16 Oct Bress Focaccia Recipe
We are sharing with you our most popular Bresstaurant recipe, our Bress Focaccia.
Makes: 2 large loaves. This dough can also be frozen.
– 625mls warm water (30 degrees C)
– 100ml olive oil
– 20g salt
– 1kg organic baker’s flour
– 10g yeast
-100ml warm water (30 degrees C)
– Additional extra virgin olive oil (EVOO) for lightly wetting the dough
- Switch on the kitchen oven at 250 C
- Place the ingredients in the above order into the mixing bowl and mix on speed level 1 for 10 minutes or until it comes away from the side of the mixing bowl.
- Add the additional 100ml of water and mix until the dough comes away from the mixing bowl.
- Remove the mixing bowl including the mixing arm and place somewhere warm (next to the oven is good).
- Cover the dough with a tea towel and let prove for 90 minutes.

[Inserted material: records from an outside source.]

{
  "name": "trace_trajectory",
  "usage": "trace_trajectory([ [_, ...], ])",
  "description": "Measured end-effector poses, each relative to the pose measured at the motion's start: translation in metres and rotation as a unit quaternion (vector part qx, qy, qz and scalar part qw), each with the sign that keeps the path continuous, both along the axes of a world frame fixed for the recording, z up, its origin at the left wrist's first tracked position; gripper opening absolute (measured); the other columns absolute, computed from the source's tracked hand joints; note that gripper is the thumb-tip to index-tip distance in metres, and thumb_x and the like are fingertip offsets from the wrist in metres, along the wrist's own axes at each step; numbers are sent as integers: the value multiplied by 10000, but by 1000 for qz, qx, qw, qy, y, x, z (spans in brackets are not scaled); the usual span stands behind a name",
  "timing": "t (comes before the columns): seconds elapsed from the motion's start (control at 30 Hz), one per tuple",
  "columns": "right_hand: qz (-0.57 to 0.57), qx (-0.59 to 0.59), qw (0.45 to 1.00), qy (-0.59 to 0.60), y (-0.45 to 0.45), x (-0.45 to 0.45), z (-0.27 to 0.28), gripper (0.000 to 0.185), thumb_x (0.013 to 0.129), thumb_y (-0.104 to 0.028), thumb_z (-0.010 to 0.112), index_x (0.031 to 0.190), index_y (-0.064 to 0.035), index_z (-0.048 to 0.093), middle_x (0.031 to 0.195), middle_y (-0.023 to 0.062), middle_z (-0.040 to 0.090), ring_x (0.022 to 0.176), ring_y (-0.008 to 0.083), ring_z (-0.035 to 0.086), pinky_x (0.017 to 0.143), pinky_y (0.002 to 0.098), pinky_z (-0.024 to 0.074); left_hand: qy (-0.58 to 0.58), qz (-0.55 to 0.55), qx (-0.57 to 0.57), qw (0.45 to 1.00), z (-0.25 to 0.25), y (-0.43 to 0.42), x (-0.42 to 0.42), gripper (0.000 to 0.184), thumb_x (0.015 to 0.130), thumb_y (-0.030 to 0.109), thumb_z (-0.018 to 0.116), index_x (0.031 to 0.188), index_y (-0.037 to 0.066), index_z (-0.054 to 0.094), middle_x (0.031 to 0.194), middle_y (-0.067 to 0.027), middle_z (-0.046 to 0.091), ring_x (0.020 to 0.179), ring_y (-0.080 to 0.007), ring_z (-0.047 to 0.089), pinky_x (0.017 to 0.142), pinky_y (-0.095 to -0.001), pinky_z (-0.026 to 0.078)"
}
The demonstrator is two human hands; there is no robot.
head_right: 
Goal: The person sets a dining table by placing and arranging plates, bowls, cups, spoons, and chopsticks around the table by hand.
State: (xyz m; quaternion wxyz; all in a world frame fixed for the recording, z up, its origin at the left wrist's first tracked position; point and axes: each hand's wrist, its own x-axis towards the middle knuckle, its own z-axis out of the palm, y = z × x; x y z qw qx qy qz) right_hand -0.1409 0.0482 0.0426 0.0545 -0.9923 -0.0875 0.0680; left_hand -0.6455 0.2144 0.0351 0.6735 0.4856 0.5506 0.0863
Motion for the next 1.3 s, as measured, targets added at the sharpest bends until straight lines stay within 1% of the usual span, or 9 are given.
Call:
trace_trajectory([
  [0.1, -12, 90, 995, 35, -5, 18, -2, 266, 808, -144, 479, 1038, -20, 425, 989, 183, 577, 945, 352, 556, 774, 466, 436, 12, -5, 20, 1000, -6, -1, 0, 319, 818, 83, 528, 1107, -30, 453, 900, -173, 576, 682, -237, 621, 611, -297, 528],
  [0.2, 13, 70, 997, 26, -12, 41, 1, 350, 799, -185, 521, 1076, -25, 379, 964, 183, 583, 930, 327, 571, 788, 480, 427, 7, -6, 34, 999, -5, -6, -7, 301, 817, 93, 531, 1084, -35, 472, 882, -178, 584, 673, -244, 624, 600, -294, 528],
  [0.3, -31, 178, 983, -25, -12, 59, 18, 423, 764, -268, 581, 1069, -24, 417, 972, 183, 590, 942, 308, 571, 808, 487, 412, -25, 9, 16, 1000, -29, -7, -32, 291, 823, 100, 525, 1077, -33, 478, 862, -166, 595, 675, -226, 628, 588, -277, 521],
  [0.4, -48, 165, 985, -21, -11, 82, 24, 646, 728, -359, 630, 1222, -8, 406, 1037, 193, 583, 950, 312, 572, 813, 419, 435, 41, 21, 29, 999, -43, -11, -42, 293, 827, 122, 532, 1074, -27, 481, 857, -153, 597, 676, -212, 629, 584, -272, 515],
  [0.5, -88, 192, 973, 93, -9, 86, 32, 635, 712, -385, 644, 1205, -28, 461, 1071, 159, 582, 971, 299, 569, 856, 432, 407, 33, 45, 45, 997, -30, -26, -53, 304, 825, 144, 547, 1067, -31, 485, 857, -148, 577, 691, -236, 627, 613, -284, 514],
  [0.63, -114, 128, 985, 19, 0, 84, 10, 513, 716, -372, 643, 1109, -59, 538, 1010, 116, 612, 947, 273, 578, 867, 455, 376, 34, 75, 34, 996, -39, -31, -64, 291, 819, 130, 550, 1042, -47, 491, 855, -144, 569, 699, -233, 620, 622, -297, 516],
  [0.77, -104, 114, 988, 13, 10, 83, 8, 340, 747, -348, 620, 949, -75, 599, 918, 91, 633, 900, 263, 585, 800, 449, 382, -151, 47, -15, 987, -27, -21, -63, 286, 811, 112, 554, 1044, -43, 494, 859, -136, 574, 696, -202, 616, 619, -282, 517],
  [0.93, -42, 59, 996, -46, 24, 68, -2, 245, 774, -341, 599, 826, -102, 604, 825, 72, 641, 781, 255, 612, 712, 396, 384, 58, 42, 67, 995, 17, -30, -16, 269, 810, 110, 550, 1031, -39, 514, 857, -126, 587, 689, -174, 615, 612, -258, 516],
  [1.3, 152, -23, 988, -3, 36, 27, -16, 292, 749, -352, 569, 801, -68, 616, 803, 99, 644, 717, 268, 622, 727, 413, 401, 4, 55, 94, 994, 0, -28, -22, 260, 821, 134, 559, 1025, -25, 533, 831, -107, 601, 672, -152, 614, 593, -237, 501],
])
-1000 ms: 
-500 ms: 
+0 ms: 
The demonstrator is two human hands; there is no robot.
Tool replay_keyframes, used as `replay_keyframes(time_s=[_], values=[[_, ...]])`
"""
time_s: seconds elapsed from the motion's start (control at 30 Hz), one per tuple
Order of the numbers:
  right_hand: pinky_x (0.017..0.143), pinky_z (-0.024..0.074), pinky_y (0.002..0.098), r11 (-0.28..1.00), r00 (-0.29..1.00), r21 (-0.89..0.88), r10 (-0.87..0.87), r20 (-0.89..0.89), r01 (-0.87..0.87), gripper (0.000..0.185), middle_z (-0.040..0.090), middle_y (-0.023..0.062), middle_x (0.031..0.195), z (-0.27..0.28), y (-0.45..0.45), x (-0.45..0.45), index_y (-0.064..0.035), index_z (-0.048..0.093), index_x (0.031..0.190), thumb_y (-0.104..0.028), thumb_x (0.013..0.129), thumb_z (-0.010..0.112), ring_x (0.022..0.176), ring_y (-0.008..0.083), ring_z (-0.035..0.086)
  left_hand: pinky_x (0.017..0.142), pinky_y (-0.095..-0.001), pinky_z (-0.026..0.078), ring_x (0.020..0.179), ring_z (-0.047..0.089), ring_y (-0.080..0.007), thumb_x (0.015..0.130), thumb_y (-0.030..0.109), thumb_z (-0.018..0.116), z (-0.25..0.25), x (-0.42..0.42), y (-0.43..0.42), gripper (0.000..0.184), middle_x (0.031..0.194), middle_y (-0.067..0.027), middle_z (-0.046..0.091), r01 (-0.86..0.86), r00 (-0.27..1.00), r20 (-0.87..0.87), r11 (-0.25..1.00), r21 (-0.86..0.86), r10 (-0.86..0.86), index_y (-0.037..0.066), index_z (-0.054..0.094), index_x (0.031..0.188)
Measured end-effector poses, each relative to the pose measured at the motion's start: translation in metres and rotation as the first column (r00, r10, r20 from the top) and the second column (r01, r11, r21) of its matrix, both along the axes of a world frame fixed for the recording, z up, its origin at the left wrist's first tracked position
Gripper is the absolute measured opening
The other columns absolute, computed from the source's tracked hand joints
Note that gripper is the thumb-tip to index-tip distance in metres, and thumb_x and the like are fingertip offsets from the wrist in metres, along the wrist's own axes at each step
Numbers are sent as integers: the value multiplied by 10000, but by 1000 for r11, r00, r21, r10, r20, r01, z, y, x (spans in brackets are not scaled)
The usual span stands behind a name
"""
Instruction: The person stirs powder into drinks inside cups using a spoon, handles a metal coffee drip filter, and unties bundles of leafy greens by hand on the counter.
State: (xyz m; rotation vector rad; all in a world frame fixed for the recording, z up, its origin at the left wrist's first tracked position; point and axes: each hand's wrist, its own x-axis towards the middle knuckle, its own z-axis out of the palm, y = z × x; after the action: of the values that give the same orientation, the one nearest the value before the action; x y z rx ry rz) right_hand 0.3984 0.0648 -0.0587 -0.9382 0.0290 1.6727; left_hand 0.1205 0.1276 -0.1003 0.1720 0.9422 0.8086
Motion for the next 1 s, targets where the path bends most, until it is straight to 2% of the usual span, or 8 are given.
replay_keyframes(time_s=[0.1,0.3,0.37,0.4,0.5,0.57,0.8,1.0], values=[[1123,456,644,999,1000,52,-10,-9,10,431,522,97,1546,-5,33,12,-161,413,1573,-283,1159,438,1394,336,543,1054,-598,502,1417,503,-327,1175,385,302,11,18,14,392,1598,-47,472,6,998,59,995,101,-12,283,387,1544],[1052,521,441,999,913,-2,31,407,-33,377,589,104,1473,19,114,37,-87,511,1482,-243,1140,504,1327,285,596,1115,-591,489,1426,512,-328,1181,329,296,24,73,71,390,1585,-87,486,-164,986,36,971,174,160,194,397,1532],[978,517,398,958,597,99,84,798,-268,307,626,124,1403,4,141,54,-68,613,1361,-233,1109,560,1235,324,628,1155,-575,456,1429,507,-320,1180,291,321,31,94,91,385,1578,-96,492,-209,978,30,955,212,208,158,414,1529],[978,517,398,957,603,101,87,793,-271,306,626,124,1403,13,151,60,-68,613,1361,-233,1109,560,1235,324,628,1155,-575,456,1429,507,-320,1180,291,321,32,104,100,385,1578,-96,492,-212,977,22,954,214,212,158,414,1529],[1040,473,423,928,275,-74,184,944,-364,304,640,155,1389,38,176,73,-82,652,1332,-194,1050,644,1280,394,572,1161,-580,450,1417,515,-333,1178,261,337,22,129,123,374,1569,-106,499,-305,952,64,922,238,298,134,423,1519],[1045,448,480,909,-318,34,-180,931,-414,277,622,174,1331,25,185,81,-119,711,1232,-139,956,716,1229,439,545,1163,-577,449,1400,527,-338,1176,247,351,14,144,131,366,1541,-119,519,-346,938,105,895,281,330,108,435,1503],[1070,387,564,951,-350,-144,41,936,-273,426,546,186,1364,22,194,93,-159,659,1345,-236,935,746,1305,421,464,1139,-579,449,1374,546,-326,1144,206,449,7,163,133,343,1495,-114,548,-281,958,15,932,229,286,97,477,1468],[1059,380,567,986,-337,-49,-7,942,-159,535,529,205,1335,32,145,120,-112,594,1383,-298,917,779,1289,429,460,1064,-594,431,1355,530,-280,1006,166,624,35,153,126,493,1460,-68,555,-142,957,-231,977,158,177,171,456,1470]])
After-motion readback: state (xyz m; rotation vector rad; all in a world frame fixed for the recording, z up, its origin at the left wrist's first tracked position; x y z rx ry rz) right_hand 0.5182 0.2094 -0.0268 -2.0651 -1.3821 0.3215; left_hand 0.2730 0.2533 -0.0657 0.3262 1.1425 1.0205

- After 90 minutes put the bowl back on the mixer and mix for 1 minute to remove the gas.
- Let prove for another 20 minutes and then remove the dough and divide it into 2 equal portions.
- Rub each dough with a small amount of EVOO to wet the dough and to stop it sticking.
- Place the individual dough onto a flat pizza tray and lightly spread with fingers.
- Every 15 minutes x 2 times lightly spread the dough across the baking tray.
- Once proved place the trays into the oven at 250 degrees C and check every 5 min until golden but not overcooked.
- Once out of the oven, brush the loaf with EVOO and lightly sprinkle salt flakes across the loaf.Enjoy with gusto!